Believe it or not but there were great films coming from Japan in the classic era that were from directors not named Akira Kurosawa!
Written By: Kôgo Noda & Yasujiro Ozu
Directed By: Yasujiro Ozu
I have oft commented on minimalist film making, but it’s always important to recognize the distinction between minimalist film making and minimal emotion. Yasujiro Ozu is a minimalist in how he sets up his camera, the way he edits, and the way he structures his narrative. But, he is nowhere near a minimalist when it comes to the depth and emotion he gets from every actor and imbues into every scene. Ozu may put his camera in one spot and keep it there, nor will he cut away during conversations, but this allows us to focus on the themes of Tôkyô Monogatari, on the motions that the actors are layering into their characters, how a simple spoken yes from Chishu Ryu can mean yes, no, confusion, happiness or heartfelt sorrow. The direction is very static, but this is not a static movie, it builds on the emotions of its characters to an almost breaking point near the end. In the cusp of the film there is a fifteen minute span when Tôkyô Monogatari has reached the end of its narrative and the direction is still very quiet, natural and small, but for the viewer the emotion is pouring out of the movie like a massive wave from any CGI blockbuster.
I find it hard to talk about this movie beyond the core concept I discussed above, because that really is the heart of the film. There is a basic emotion to Tôkyô Monogatari that anyone can relate to. I don’t think I would be wrong in theorizing that every person who reads my work has at some point in time been at a family gathering where instead of swapping stories and catching up a majority of the time is spent in front of the TV and avoiding one another. There does come a time in your life when the joys of family bonding fade and it becomes like a chore to see your family. This isn’t all the time mind you, there are still many times when I am happy to see my family and will annoy the heck out of them with my enthusiasm. But, there are also occasions where I zone my family out and would rather not deal with what they have to say or feel put upon by their mere presence. I don’t believe this makes myself, or anyone else who will admit to this behavior, a bad person. It only serves to highlight the imperfect beings that we are. Tôkyô Monogatari captures that imperfection and shows how despite our shortcomings and our mistakes we can still be close and life will still go on, because one of the great things about family is that they do accept you flaws and all.
I’m not going to go into great detail about the acting in Tôkyô Monogatari, but without such great performances the themes of old age, silent judgment, irritation, love, loss, loneliness and the generation gap would be lost. While I thought every performance in Tôkyô Monogatari was worthy of note, it should come as no surprise that the work of Chishu Ryu as Shukishi Hirayama, or the father, was the best of the bunch. As I noted above his simple uttering of the word yes had more depth and meaning behind it than entire performances in other films. He becomes the emotional anchor near the finale, he shares that task with the mother and Noriko for the rest of the film, but he is our guide through the theme and emotional gamut of Tôkyô Monogatari’s entire running time.

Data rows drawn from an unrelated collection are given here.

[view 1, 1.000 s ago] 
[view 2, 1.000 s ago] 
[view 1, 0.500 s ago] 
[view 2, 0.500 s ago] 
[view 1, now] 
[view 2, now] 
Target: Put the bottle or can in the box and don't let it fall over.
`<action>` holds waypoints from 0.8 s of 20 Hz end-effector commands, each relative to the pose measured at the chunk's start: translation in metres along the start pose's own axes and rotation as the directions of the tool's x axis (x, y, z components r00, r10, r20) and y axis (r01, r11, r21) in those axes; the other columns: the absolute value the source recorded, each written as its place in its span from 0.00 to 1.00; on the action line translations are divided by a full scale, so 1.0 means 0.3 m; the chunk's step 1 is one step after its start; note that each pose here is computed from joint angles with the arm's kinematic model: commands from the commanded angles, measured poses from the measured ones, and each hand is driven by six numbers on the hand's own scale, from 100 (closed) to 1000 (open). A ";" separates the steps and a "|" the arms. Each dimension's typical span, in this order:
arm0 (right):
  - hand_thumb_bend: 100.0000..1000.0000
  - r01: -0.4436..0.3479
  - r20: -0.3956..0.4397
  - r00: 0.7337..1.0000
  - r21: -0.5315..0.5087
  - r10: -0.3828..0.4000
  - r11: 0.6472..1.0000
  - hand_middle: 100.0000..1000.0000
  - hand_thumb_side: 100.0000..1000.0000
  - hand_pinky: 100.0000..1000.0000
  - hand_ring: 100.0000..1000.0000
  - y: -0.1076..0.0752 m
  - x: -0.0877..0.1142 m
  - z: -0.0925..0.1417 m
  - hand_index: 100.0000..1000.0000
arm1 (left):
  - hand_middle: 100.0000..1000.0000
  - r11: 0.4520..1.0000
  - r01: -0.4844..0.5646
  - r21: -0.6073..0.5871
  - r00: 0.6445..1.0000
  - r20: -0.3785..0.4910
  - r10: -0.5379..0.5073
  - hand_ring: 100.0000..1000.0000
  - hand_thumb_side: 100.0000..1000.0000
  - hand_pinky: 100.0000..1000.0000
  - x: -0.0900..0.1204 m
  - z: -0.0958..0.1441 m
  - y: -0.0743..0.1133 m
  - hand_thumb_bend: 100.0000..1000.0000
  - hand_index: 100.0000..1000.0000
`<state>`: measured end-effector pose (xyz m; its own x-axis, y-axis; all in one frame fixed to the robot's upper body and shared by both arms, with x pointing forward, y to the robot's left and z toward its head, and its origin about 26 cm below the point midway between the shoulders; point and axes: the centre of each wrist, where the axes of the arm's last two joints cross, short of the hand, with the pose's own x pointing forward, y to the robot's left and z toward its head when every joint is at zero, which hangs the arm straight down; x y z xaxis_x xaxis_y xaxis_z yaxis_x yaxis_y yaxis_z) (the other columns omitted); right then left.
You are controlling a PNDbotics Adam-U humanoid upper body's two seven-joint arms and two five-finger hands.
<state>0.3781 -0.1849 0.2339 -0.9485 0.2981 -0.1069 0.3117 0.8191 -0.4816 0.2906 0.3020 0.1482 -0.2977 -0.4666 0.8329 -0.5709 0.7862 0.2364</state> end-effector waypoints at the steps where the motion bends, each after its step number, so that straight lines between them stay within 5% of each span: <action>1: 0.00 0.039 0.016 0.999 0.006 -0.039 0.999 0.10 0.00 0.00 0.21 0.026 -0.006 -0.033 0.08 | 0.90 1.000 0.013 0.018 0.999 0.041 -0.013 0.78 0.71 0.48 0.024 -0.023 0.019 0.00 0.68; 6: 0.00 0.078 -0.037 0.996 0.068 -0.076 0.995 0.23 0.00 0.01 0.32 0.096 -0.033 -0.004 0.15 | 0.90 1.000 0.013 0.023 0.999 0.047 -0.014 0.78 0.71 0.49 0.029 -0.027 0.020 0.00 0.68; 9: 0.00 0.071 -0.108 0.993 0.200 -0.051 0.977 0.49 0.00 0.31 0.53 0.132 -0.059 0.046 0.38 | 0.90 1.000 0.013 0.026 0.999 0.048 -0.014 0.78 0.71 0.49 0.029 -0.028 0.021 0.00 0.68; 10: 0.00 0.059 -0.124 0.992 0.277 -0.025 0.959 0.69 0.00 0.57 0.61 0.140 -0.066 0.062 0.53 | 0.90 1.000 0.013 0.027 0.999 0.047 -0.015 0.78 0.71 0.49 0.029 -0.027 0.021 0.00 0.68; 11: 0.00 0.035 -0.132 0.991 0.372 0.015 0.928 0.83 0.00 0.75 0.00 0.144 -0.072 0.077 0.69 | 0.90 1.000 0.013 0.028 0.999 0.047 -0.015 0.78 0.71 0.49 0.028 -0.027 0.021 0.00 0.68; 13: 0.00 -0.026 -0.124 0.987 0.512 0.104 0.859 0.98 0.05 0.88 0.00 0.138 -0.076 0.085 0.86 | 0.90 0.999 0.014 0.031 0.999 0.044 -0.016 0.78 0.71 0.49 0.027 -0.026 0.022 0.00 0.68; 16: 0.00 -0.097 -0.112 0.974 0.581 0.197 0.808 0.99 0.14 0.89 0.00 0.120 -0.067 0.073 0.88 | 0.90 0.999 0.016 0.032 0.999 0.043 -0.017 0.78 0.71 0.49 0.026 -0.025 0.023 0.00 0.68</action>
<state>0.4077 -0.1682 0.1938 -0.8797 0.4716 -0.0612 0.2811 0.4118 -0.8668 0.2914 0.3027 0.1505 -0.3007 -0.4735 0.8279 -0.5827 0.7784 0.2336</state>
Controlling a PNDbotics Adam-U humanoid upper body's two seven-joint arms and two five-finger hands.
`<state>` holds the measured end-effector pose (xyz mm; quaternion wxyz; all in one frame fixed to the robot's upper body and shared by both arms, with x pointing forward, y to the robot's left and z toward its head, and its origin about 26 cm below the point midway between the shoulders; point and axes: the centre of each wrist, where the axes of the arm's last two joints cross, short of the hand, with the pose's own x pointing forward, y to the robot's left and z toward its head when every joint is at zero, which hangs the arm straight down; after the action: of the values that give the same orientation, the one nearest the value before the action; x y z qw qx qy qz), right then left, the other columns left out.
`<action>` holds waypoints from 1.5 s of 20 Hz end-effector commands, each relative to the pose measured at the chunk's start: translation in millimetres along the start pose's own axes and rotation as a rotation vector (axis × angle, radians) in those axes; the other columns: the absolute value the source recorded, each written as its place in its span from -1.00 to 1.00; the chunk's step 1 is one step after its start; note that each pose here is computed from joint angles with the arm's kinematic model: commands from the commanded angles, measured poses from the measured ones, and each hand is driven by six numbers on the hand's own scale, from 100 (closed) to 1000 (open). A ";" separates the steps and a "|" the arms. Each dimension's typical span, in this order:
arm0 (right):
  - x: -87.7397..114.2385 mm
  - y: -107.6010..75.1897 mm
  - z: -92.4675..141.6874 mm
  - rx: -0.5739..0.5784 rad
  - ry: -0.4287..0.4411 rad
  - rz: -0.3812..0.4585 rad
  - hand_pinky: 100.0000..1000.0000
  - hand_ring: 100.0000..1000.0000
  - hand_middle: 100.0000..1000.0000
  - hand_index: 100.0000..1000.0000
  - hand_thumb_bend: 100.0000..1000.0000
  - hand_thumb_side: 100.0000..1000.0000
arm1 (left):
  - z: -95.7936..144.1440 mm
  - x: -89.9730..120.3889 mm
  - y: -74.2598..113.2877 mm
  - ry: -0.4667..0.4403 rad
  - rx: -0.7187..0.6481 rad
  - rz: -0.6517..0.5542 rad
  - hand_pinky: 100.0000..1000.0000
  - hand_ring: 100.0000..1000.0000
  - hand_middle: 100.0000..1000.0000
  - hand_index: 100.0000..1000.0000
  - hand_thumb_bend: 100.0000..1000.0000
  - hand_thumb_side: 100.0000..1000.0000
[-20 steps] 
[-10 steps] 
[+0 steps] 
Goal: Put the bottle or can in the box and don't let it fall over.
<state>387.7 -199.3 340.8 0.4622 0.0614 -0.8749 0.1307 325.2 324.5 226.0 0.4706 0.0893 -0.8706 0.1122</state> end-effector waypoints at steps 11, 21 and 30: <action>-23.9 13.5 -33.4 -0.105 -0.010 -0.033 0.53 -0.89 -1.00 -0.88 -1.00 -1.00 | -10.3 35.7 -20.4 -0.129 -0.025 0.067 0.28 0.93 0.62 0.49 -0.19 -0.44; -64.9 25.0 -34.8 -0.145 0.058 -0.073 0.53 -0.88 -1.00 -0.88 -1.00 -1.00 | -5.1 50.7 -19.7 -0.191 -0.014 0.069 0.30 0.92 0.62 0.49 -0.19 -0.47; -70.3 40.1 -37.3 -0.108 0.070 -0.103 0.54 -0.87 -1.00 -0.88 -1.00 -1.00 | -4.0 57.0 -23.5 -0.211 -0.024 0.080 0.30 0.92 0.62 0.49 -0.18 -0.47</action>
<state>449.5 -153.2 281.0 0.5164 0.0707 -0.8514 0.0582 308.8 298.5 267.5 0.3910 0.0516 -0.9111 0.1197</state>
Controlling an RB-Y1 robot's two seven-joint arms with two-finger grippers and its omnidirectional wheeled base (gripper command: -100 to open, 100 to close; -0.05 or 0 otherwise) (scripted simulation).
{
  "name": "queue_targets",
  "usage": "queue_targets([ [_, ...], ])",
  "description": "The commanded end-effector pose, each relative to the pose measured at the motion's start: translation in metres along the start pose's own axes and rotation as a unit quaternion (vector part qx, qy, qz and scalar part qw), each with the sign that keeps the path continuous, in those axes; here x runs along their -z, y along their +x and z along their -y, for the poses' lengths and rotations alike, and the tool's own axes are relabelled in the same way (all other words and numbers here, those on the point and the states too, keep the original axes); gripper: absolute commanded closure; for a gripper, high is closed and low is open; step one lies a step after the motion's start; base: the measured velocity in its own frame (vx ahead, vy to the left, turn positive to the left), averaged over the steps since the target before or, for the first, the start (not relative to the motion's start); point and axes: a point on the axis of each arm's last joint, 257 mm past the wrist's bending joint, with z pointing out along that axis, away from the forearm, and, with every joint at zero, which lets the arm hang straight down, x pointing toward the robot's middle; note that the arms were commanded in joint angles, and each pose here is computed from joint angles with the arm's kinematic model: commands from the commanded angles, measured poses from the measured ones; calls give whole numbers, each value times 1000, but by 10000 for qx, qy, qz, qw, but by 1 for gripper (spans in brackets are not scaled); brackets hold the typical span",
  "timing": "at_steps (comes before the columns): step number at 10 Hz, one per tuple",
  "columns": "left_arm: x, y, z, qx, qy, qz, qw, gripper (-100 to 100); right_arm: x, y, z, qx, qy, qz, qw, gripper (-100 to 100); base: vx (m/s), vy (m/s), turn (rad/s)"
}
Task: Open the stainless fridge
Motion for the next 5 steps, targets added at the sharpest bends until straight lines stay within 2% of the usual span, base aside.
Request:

I have given harsh reviews to the films Crash and Babel, films that cover much the same ground as Tôkyô Monogatari, the lack of communication, the changing of society as time passes and more. Where those movies utterly fail, Tôkyô Monogatari succeeds en masse. It isn’t heavy handed, obvious or manipulative. It is a movie that conveys its themes and emotions via simple means, but does so with incredible depth and range. Tôkyô Monogatari may just be one of the best movies you’ve never seen and it’s as good of an introduction to the works of Yasujiro Ozu as you will ever find.